Task goal:
Every line of the entries below from the one containing "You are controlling" to the one containing "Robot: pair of", both ends included, must be written out exactly. No other line belongs in the answer.

Records for processing:

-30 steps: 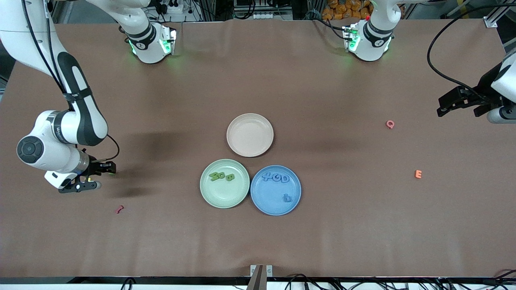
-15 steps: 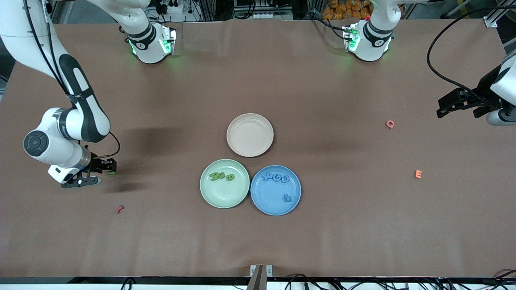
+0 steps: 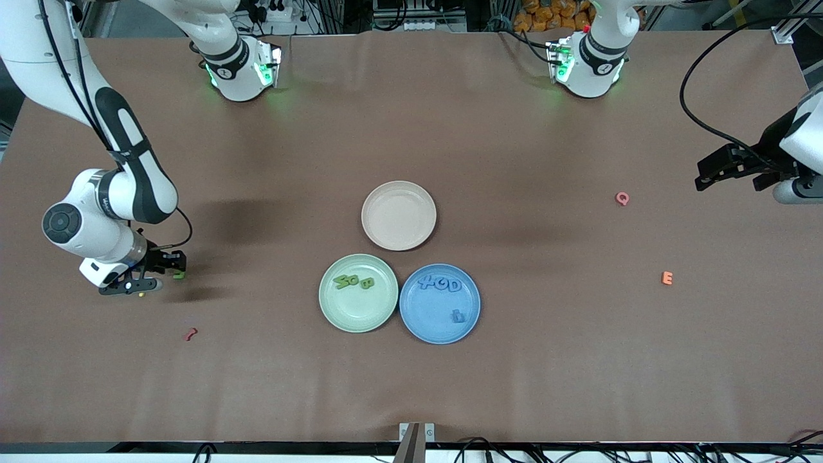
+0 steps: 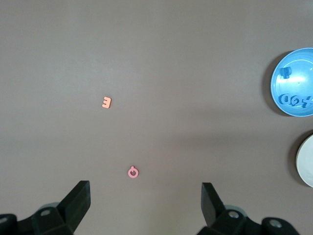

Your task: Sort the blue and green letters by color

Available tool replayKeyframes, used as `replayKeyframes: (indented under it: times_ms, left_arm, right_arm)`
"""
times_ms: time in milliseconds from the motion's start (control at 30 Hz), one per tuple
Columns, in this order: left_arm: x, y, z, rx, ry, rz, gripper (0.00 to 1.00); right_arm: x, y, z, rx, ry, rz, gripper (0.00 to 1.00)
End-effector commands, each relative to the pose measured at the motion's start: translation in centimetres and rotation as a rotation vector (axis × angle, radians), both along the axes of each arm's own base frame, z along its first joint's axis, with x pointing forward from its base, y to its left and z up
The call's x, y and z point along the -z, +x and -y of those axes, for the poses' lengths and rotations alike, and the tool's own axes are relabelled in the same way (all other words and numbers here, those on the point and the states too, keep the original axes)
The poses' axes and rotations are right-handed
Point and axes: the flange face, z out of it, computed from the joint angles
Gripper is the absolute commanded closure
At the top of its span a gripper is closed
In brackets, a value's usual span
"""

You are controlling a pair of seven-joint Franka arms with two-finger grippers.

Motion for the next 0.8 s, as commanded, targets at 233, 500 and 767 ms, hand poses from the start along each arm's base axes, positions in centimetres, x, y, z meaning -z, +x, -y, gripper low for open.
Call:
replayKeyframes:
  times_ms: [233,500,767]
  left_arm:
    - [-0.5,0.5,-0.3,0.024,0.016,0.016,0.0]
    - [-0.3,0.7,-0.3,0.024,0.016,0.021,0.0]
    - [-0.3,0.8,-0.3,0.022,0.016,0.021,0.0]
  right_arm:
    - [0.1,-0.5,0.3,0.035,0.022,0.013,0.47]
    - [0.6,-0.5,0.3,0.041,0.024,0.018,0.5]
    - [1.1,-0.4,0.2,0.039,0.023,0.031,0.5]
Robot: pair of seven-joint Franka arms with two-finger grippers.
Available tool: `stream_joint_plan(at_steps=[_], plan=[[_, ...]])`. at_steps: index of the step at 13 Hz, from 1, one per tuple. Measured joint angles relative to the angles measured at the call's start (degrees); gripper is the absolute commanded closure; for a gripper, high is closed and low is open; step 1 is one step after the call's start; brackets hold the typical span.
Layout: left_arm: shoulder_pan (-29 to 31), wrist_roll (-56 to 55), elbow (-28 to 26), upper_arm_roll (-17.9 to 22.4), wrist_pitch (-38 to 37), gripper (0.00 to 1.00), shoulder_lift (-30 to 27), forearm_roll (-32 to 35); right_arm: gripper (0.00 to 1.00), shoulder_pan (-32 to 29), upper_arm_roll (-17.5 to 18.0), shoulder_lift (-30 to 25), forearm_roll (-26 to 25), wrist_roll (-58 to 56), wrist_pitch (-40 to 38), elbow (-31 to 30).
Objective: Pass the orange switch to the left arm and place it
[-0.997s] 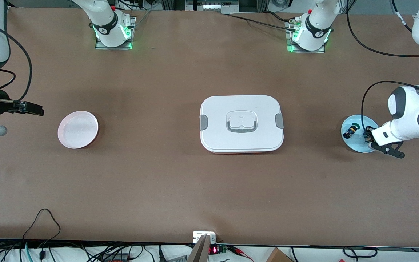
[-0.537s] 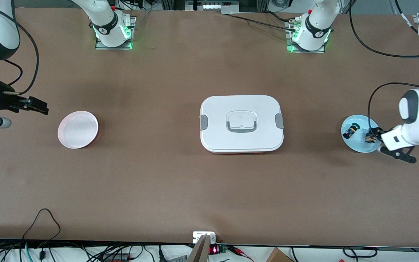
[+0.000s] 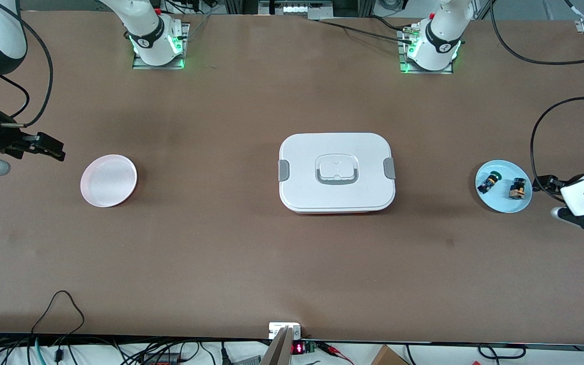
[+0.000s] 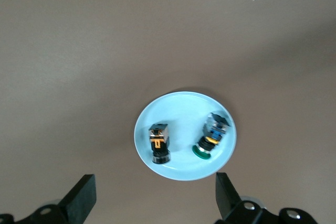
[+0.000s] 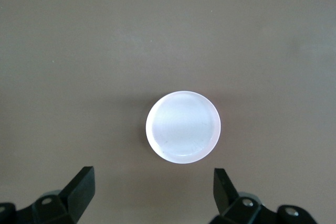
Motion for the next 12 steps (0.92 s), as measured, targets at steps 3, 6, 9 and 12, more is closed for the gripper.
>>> stream_joint_plan(at_steps=[3,6,9,12], plan=[[-0.01,0.02,0.15,-0.9,-3.69,0.0,-4.99,-2.33,0.0,0.0,-0.04,0.29,0.01,0.0,-0.41,0.92],[-0.1,0.04,0.21,-2.56,-6.22,0.0,-8.93,-3.78,0.0,-0.02,-0.34,-0.19,0.02,-0.22,-1.5,1.63],[-1.35,0.18,0.25,-2.67,-7.06,0.0,-12.31,-5.59,0.0,-0.1,-0.54,-1.32,0.07,-1.32,-2.97,1.94],[-8.46,0.18,0.03,3.81,-7.89,0.0,-15.29,-5.72,0.0,-0.05,-0.5,-1.5,0.07,-1.33,-3.07,2.16]])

Exercise answer:
You are controlling a pair of seven-joint Franka arms with two-finger grippers.

Motion for the next 0.8 s, as commanded, targets at 233, 500 and 767 ms, hand poses from the start along each arm's base axes, positions in centimetres, x, y, z meaning -z, +x, -y, gripper low for open.
Call:
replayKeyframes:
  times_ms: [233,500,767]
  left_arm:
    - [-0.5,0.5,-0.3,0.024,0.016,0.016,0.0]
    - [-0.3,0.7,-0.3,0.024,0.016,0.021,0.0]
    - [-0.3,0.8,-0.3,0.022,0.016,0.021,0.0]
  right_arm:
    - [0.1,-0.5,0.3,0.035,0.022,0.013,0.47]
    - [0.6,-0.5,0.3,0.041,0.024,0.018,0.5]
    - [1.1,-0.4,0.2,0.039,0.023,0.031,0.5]
Robot: pair of seven-joint Franka arms with two-finger grippers.

This output has been given in full.